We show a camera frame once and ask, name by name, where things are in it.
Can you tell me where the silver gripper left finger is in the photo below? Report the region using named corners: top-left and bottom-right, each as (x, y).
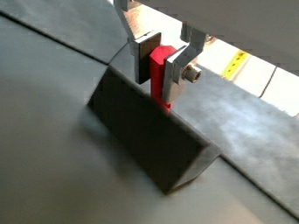
top-left (113, 0), bottom-right (161, 84)

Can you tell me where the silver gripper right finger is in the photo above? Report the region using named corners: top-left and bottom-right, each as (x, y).
top-left (161, 23), bottom-right (206, 103)

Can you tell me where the red hexagonal peg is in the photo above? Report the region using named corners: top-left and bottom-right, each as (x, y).
top-left (149, 45), bottom-right (176, 113)

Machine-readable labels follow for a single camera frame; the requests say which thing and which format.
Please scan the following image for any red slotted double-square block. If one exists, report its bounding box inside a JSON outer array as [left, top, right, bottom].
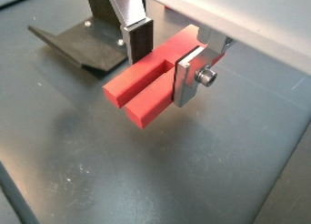
[[102, 24, 226, 130]]

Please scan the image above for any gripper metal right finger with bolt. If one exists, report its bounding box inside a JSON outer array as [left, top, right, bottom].
[[172, 26, 235, 107]]

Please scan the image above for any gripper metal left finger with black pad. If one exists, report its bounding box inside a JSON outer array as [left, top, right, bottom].
[[110, 0, 154, 64]]

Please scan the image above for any black curved holder stand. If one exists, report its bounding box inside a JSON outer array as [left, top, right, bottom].
[[28, 0, 128, 73]]

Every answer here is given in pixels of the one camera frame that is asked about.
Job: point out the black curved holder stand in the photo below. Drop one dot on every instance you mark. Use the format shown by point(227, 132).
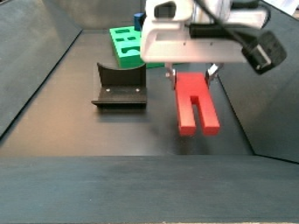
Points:
point(121, 86)

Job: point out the white gripper wrist 1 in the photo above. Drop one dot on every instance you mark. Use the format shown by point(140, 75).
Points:
point(184, 31)

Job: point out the green shape sorter board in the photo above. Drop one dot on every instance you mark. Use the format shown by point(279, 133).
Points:
point(125, 42)

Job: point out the red double-square block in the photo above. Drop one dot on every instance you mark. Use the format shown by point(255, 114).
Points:
point(192, 93)

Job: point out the dark blue cylinder block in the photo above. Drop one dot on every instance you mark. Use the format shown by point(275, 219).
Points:
point(139, 21)

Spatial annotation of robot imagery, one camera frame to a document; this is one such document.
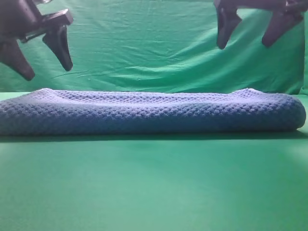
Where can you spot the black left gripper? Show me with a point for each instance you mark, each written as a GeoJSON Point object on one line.
{"type": "Point", "coordinates": [21, 19]}

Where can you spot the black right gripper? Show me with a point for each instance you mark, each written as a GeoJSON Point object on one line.
{"type": "Point", "coordinates": [286, 14]}

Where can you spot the blue waffle-weave towel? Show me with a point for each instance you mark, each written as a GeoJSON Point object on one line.
{"type": "Point", "coordinates": [71, 112]}

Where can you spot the green backdrop cloth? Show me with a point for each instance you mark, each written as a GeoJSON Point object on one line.
{"type": "Point", "coordinates": [164, 46]}

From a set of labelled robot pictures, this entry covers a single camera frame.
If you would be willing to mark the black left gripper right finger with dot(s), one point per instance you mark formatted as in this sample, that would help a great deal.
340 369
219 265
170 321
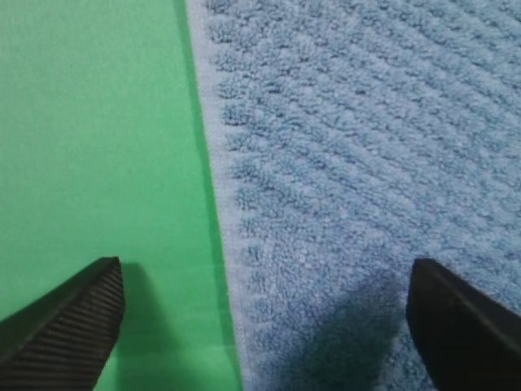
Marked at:
466 340

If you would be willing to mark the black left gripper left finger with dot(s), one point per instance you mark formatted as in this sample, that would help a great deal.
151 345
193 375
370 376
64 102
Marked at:
63 340

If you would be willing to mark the blue waffle-weave towel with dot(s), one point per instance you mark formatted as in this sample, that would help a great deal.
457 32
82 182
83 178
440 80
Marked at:
347 139

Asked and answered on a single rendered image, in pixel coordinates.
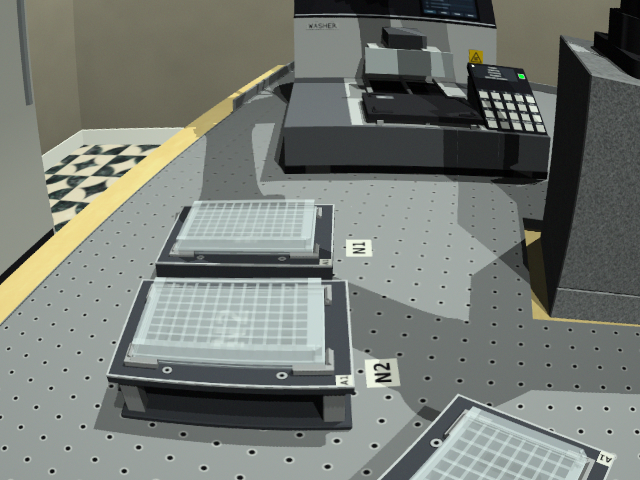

☆ ☆ ☆ ☆ ☆ ☆ ☆

▶ Task requirements: Copy out whichever lines of the listing contain the word "that".

▶ Written solution:
Every answer here is given in pixels of the one camera frame that is asked about.
If you would be willing to mark the black left gripper right finger with dot(s), one point per instance you mark formatted as in this sample, that would help a great deal.
If you would be willing to mark the black left gripper left finger with dot(s), one point per instance you mark formatted as in this sample, that would help a great deal.
If you would be willing to mark the blue waffle-weave towel with dot(s), one point per instance you mark formatted as in this sample, that would help a great deal.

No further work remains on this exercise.